Así se hace el «making of»
Conill se lee cada capítulo, selecciona las secuencias más importantes, ya sea por contenido, trama o por espectacularidad y las explota al máximo con sus protagonistas. «Grabamos dos o tres días por semana en jornadas maratonianas, y hacemos entrevistas en parejas o individuales», relata la guionista, que subraya que para crear estas producciones es esencial ser ágil y flexible para adaptarse a las grabaciones de la serie, que han seguido en sus viajes a Ceuta y Granada, entre otros.
Aunque los cerca de siete miembros del equipo (cámara, sonido, redacción, contenidos, producción y maquillaje) se enorgullecen de haber sacado a la luz el trabajo de técnicos como los «steadycam», lo que más tirón tienen son las entrevistas que realizan con los actores famosos. «En una ficción tan dramática como esta, es bueno que al final se vea a los intérpretes también en un ambiente distendido y de buen rollo. Algunos están encantados de participar en estas producciones, aunque no cobren por ello, y a otros les cuesta más encontrar el momento», apunta Conill.

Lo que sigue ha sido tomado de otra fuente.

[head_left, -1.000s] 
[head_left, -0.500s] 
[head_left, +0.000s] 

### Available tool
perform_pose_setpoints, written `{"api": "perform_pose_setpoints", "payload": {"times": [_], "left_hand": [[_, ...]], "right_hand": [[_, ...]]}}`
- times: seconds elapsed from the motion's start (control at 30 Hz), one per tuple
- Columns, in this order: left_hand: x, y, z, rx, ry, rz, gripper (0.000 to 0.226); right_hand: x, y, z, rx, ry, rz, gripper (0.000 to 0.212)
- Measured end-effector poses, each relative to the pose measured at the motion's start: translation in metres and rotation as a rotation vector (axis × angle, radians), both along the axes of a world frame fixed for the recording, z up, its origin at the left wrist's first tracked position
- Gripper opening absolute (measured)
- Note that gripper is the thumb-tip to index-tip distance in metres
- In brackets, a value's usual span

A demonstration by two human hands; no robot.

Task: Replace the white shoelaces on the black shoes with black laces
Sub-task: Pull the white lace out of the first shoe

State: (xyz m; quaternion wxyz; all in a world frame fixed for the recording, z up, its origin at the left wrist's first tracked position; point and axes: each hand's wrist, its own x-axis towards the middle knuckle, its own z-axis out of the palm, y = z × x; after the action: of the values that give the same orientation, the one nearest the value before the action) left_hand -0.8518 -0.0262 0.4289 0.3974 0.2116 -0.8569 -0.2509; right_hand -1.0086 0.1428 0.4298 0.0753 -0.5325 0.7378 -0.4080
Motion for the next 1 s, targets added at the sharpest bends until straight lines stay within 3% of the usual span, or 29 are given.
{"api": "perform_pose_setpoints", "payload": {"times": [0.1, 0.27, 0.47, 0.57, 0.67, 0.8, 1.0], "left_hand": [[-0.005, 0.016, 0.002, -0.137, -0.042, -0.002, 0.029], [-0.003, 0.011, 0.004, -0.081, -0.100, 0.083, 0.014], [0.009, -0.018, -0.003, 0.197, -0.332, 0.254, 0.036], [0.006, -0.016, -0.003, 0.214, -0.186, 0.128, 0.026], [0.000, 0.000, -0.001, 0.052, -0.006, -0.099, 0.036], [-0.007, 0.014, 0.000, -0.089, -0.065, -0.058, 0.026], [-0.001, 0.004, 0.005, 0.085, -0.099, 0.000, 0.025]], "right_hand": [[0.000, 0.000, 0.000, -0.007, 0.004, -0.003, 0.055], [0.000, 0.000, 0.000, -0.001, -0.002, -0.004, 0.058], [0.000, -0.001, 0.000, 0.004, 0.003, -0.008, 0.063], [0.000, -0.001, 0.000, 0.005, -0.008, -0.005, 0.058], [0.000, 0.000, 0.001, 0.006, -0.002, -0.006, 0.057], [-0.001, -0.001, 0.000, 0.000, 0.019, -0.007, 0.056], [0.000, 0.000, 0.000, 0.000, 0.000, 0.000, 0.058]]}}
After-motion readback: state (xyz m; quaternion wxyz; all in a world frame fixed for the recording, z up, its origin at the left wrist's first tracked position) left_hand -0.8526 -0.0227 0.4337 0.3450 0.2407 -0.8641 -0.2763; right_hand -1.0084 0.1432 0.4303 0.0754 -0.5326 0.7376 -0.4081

No obstante, las ventajas de estos formatos frente a las clásicas reposiciones no se limitan solo al ámbito de los contenidos: «Desde el punto de vista de la programación y el consumo, cuando termina el capítulo de una serie, en torno a las 24.00 horas, es más fácil para el espectador aceptar una oferta adicional de treinta o cuarenta minutos que ver un episodio antiguo con 70 minutos más pausas publicitarias», dice García.
Reinventándose
Además, la evolución de estos programas es constante. Algunos, como «Ochéntame», que sucede a «Cuéntame», funcionan ya de forma independiente. Tras la experiencia de «El Príncipe», en Plano a Plano decidieron dar una vuelta de tuerca más al género con «Las claves de El caso», que tiene parte de «making of» y parte de documental sobre la época. «Lucen mucho y arrastran audiencia de forma muy barata, menos de 50.000 euros, así que si la gente se suma a ?El Caso? es posible que se sigan produciendo», concluye Conill.

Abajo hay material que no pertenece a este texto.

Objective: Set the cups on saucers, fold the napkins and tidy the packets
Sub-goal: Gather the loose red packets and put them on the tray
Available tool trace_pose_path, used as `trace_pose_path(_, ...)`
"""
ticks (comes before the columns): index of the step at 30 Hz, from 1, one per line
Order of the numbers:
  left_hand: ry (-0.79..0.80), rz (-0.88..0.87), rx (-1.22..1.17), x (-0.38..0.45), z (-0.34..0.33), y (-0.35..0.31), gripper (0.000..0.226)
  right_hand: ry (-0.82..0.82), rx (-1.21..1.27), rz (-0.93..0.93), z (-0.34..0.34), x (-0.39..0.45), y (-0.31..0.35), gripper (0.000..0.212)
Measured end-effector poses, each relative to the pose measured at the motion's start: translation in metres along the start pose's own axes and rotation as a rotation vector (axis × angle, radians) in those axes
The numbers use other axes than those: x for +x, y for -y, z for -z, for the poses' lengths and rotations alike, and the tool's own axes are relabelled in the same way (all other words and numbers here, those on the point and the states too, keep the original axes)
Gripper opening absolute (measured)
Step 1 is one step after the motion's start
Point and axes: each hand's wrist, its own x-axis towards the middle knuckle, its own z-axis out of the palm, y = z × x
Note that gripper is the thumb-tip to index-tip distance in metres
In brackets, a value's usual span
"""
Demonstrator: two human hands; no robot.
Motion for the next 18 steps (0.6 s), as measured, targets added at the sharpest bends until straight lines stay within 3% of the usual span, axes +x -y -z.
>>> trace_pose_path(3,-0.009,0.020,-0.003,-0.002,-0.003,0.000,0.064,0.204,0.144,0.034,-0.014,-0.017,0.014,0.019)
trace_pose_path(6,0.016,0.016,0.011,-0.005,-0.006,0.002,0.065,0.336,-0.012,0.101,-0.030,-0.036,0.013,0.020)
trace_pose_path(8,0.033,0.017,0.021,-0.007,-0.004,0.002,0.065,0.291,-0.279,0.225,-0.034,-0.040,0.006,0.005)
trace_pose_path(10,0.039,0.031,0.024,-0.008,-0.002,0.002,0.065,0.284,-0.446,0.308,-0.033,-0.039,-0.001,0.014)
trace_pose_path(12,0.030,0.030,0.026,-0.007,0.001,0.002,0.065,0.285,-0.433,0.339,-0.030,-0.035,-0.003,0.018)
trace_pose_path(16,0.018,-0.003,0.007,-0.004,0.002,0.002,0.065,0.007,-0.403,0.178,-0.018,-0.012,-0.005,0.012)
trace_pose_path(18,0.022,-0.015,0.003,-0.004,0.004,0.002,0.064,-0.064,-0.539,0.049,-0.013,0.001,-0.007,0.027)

Atreseries lanzará este jueves tras el estreno de «Vis a Vis» su propia versión de estas producciones-complemento: «Vis a vis: tercer grado», un espacio similar al americano «Talking Dead» en el que varios expertos comentarán el capítulo junto a las protagonistas .
Hasta en los «reality»
El origen de esta moda, al menos en Antena 3, está en la producción de «El tiempo entre costuras». «Era una serie tan bien producida que no queríamos desperdiciar nada de material, y en los rodajes siempre pasan cosas interesantes», recuerda Cristina Azcárraga, gerente de programas de Atresmedia, grupo que se lanzó a producir estos formatos para concursos como «Top chef», «Tu cara me suena» o el programa de búsqueda de pareja «Casados a primera vista». Este último precedía a «Todo sobre el amor», un programa en el que exploraban, con distintos expertos o a través de experimentos, la diversidad de las actuales relaciones de pareja y las formas en las que hombres y mujeres se acercan al amor. «Aquí no teníamos material adicional, pero nos apetecía enriquecer el espacio con un programa divulgativo», reconoce la directiva.